Up one hill, down another, a constant give and take of elevation, some of those hills so damned steep we had to tie off the wagons onto the biggest trees and slowly lower them down the slope with ropes, slow going for sure, and dangerous, damned dangerous, my ears never forgetting the sounds of screaming as the ropes broke on Turner’s wagon, he and his wife hurtling down the hill, unable to make the upcoming curve, airborne they were as they sailed off the cliff, landing a couple hundred feet below in a swift river, their oxen following them to a rocky and watery grave.

Endless obstacles and beauty
Endless obstacles and beauty | Source

RESPITE

With mountains behind us and mountains in the distance ahead of us, we arrived at Fort Hall late one afternoon, white adobe brick surrounding a fairly-large fort, log buildings inside the fortifications, Shoshone teepees outside, a welcome sight for sure. The Shoshone were friendly enough, more curious than anything else. Abandoned wagons sat along the wide banks of the swift Snake River, each in various stages of disrepair. We soon found out why.

The chief trader of the Hudson Bay Company’s fort, a Mister Grant, was discouraging at best.

“Too rough ahead, folks, you’re better off turning around or going on with your animals but no wagons. I’ll be glad to trade you flour for your wagons, but only a fool would take those wagons through the Blues.”

Jackson approached us as Grant finished his appeal.

“Still singing that stale song, Grant?” Jackson said. “You said the same thing last year when I came through with twenty-five wagons, and twenty-four of them are safely settled in the Willamette Valley as we speak. Just trade for what’s needed, Grant, and let the politicians do battle over who owns this country and who has a right to it. I’ve got no beef with you British, so let’s keep this nice and friendly.”

“I’m just trying to do what’s right by these folks, Jackson. It wouldn’t be right to let them continue without knowing the dangers that are waiting for them.”

Jackson spit on the floor of the trading post.

“We’ve lost twenty-two men, women, and children, Grant. You don’t think these folks know about the dangers?”

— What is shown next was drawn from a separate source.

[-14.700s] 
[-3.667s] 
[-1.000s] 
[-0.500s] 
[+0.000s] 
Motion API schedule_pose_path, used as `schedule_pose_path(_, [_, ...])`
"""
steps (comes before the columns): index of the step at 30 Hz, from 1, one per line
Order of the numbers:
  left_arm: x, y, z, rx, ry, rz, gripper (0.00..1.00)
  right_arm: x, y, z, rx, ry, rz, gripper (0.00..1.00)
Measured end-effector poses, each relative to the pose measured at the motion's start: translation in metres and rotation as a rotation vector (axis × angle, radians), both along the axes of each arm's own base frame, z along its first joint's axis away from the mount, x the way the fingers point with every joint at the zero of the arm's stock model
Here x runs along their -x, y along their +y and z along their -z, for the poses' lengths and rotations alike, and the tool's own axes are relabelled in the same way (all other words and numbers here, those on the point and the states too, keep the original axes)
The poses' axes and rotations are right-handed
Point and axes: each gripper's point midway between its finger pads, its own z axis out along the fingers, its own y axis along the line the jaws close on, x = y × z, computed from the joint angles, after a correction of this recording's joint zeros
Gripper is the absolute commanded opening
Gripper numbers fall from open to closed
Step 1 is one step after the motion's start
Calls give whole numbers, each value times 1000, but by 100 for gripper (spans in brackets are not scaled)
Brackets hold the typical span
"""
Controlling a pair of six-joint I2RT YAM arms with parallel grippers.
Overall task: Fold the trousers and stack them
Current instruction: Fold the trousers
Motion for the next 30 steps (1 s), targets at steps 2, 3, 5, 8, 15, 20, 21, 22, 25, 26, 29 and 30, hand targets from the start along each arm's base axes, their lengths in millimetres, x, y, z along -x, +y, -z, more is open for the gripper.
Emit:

There was nothing to be said after that. Our wagons moved west the next morning, aiming for the distant mountains, the snow forgotten as the desert heat pounded down upon our spirits.

Turning Northwest

It didn’t seem right, a desert, sun pounding down, two days after snow, snowy peaks ahead of us, what kind of godforsaken mess were we heading into? Our children, dammit all to hell, our children no longer smiled, dirt-caked faces looking at me each night, silently begging me to make it right for them.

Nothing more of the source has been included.